# EXERCISE DESCRIPTION
Excluding images, repeat the data exactly as given.

DATA EXTRACT Start Marker

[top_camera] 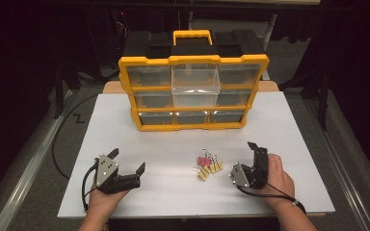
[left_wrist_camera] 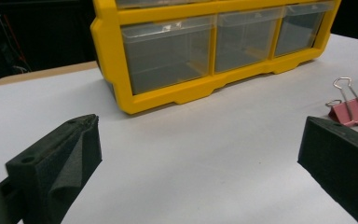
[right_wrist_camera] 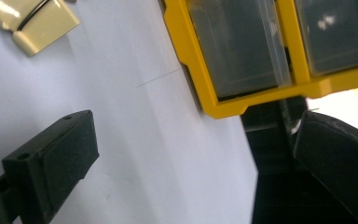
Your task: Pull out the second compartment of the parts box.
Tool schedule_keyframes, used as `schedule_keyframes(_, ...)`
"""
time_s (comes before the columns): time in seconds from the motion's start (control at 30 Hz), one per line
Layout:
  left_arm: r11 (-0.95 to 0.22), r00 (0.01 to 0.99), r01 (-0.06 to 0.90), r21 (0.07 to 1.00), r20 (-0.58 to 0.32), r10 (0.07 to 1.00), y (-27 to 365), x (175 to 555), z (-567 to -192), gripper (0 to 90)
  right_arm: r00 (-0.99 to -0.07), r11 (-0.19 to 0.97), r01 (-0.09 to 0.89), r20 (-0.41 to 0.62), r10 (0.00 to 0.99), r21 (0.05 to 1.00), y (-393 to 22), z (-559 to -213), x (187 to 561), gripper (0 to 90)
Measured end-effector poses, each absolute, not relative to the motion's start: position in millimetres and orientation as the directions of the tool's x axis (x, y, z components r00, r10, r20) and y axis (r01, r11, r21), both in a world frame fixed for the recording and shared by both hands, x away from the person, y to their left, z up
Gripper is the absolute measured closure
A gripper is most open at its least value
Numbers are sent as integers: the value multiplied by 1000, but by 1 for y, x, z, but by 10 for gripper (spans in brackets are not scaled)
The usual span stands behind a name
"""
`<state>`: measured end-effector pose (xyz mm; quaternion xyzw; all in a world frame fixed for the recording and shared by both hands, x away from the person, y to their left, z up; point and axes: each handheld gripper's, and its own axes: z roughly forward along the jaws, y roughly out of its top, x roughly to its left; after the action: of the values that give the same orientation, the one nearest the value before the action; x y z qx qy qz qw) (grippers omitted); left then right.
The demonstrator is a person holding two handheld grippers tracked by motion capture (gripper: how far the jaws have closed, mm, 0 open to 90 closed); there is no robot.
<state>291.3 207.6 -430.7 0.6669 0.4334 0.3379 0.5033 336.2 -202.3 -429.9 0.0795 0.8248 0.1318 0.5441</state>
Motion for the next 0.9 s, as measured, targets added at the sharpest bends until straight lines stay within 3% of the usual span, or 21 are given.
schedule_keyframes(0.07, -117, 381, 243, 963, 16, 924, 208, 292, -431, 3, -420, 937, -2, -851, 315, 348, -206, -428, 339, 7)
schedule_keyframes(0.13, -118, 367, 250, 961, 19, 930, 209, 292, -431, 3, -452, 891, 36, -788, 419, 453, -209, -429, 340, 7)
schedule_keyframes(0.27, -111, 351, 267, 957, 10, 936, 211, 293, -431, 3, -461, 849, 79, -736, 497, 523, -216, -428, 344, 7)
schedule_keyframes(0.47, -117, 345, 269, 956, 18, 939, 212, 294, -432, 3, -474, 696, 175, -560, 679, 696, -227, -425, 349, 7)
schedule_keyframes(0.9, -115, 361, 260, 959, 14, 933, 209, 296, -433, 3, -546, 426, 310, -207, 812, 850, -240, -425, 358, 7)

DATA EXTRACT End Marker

# SOLUTION FOR THIS PROBLEM
[top_camera] 
[left_wrist_camera] 
[right_wrist_camera] 
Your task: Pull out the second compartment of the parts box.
Tool schedule_keyframes, used as `schedule_keyframes(_, ...)`
"""
time_s (comes before the columns): time in seconds from the motion's start (control at 30 Hz), one per line
Layout:
  left_arm: r11 (-0.95 to 0.22), r00 (0.01 to 0.99), r01 (-0.06 to 0.90), r21 (0.07 to 1.00), r20 (-0.58 to 0.32), r10 (0.07 to 1.00), y (-27 to 365), x (175 to 555), z (-567 to -192), gripper (0 to 90)
  right_arm: r00 (-0.99 to -0.07), r11 (-0.19 to 0.97), r01 (-0.09 to 0.89), r20 (-0.41 to 0.62), r10 (0.00 to 0.99), r21 (0.05 to 1.00), y (-393 to 22), z (-559 to -213), x (187 to 561), gripper (0 to 90)
Measured end-effector poses, each absolute, not relative to the motion's start: position in millimetres and orientation as the directions of the tool's x axis (x, y, z components r00, r10, r20) and y axis (r01, r11, r21), both in a world frame fixed for the recording and shared by both hands, x away from the person, y to their left, z up
Gripper is the absolute measured closure
A gripper is most open at its least value
Numbers are sent as integers: the value multiplied by 1000, but by 1 for y, x, z, but by 10 for gripper (spans in brackets are not scaled)
The usual span stands behind a name
"""
`<state>`: measured end-effector pose (xyz mm; quaternion xyzw; all in a world frame fixed for the recording and shared by both hands, x away from the person, y to their left, z up; point and axes: each handheld gripper's, and its own axes: z roughly forward along the jaws, y roughly out of its top, x roughly to its left; after the action: of the values that give the same orientation, the one nearest the value before the action; x y z qx qy qz qw) (grippers omitted); left then right.
The demonstrator is a person holding two handheld grippers tracked by motion capture (gripper: how far the jaws have closed, mm, 0 open to 90 closed); there is no robot.
<state>291.3 207.6 -430.7 0.6669 0.4334 0.3379 0.5033 336.2 -202.3 -429.9 0.0795 0.8248 0.1318 0.5441</state>
Motion for the next 0.9 s, as measured, targets added at the sharpest bends until straight lines stay within 3% of the usual span, or 21 are given.
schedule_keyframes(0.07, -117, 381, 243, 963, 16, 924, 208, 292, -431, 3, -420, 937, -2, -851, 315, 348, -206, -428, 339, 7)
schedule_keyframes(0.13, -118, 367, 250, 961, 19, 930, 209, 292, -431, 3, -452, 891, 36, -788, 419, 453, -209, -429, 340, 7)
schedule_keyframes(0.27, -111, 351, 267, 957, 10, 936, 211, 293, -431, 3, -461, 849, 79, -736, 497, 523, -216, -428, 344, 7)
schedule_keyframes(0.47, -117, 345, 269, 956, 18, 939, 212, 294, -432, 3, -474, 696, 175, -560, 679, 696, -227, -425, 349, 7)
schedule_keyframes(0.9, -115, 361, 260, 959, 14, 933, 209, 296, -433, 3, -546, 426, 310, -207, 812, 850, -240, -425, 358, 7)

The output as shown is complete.